In any case it is really obvious that you need filter caps! Add some and it will be fine. I up my bet to a a truckload- no, make that an ocean liner- of grommets, especially because it is frequency related, and capacitors (i.e. the onboard Dieci filter caps) have different filtering abilities at different frequencies.
You can't add noisy motors like that without additional filtering- there is only 47Uf before the regulator and 47uF after, which is woefully inadequate.
I tested eighthave's motor circuit with a Freeduino, which is a Diecimila compatible board, and it doesn't reset. Freeduino has the same FT232RL powered all time, like the Diecimila. So maybe you have a faulty Diecimila??
I tested eighthave's motor circuit with a Freeduino, which is a Diecimila compatible board, and it doesn't reset. Freeduino has the same FT232RL powered all time, like the Diecimila. So maybe you have a faulty Diecimila??
Are you sure it doesn't reset at all? What I've found in further testing is that they all reset with this circuit (it has no noise reduction whatsoever). My particular Diecimila seems to reset noticeably easier than my Arduino and my NG, but all of them reset. It's not so noticeable on most boards, because the PWM keeps running. Set up a test LED to watch for resets, and watch it carefully.
Are you sure it can be called a reset? When Arduino resets, PWM stops for 1 sec (diecimila) or 3 sec (NG). Sure the power lines and any output suffers some fluctuation, but I don't think it is a reset unless the Arduino bootloader gets invoked again.
I am testing using a Freeduino, better Arduino than Arduino
Set up a test LED to watch for resets, and watch it carefully.
Hmmm, it may be you are blinking your eyes...
Seriously, I tested with a scope.
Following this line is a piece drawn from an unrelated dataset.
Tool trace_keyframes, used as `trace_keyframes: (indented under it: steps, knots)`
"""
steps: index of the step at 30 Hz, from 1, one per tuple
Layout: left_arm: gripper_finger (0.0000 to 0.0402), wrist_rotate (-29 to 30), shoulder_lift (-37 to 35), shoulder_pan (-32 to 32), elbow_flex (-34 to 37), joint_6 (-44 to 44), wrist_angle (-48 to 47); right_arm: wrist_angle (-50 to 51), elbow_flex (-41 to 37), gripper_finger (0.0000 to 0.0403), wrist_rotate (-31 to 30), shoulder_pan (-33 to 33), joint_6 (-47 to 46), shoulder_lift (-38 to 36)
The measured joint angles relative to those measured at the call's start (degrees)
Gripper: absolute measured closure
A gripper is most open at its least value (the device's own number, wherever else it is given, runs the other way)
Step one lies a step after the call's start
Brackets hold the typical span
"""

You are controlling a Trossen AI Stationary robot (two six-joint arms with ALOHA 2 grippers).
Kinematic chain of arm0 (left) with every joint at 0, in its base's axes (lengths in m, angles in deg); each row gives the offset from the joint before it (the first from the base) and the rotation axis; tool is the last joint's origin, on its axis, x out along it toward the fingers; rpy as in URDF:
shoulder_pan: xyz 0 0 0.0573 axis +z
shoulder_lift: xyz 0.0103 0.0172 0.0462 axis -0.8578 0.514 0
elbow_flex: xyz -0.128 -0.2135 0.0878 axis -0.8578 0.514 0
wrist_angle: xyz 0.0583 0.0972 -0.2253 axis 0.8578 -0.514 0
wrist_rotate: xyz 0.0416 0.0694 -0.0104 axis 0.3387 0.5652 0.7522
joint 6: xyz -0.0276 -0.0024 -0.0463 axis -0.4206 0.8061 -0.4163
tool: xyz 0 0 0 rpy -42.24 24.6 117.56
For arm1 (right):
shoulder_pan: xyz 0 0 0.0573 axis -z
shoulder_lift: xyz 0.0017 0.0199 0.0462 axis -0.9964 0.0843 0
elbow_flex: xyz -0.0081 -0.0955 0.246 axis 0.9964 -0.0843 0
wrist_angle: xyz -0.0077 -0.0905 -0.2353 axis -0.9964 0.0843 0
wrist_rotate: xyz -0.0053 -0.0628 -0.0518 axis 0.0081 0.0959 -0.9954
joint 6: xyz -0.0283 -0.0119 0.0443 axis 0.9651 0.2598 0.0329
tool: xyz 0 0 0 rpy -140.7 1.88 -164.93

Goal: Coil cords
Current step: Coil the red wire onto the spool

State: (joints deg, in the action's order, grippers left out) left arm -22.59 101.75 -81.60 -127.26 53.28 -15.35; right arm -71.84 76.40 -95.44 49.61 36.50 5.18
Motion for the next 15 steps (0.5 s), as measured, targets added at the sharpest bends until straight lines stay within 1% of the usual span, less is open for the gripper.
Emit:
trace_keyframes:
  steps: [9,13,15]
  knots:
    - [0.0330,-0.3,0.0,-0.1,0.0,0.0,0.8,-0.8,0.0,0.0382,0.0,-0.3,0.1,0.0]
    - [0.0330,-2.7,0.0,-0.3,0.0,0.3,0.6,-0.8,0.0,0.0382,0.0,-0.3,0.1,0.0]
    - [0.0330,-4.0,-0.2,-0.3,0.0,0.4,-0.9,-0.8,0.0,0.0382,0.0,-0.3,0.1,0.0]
As I said before, there is some fluctuation that causes some LEDs to dim, but it is within a tolerable range and the atmega168 doesn't reset.
back to the details of what's happening. Tom and I just spent some quality time debugging this with his boards. It seems that there is at least one red herring in this. Since it works fine when the motor power supply is totally separate, we are changing that tutorial on Tom's site to reflect that.